- **Activity**
Please return exactly the lines below that run from the line with "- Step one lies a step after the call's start" through the end of the listing, both included, but not the pictures.

------ Information shown ------

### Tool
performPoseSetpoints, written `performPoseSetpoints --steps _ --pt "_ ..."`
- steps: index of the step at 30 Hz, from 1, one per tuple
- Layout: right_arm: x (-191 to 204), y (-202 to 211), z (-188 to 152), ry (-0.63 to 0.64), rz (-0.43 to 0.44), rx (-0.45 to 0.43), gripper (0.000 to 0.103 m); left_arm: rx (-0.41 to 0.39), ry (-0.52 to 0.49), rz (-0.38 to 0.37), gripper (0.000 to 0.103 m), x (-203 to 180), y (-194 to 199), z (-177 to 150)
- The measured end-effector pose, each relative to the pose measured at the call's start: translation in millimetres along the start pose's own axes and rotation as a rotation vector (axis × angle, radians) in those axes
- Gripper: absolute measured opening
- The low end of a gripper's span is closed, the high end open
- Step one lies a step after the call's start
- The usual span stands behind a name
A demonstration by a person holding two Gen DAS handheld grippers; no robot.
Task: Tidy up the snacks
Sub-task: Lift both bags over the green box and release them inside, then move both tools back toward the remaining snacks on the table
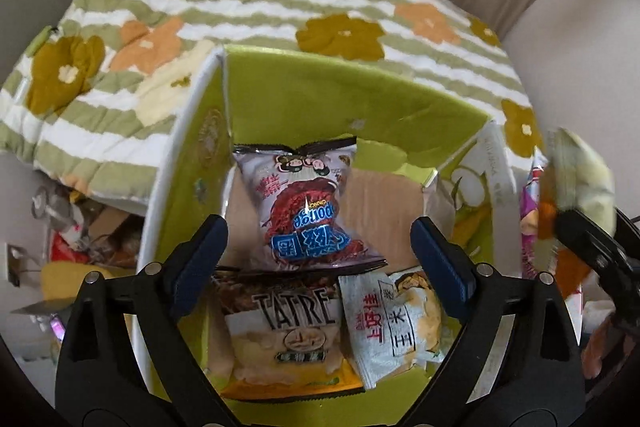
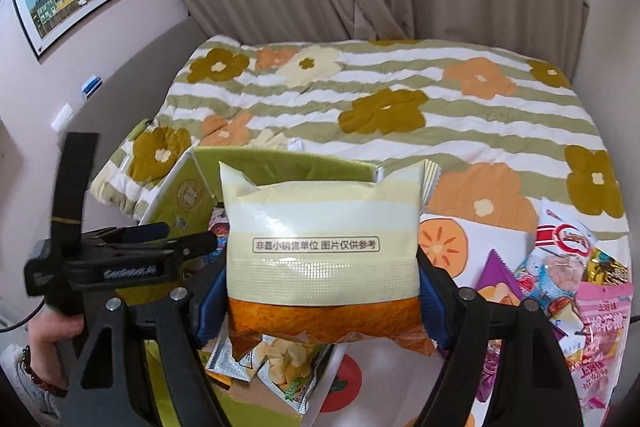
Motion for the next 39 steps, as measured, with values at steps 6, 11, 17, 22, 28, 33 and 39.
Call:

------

- **Finished task**
- Step one lies a step after the call's start
- The usual span stands behind a name
A demonstration by a person holding two Gen DAS handheld grippers; no robot.
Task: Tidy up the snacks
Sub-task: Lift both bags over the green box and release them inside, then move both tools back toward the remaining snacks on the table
Motion for the next 39 steps, as measured, with values at steps 6, 11, 17, 22, 28, 33 and 39.
Call:

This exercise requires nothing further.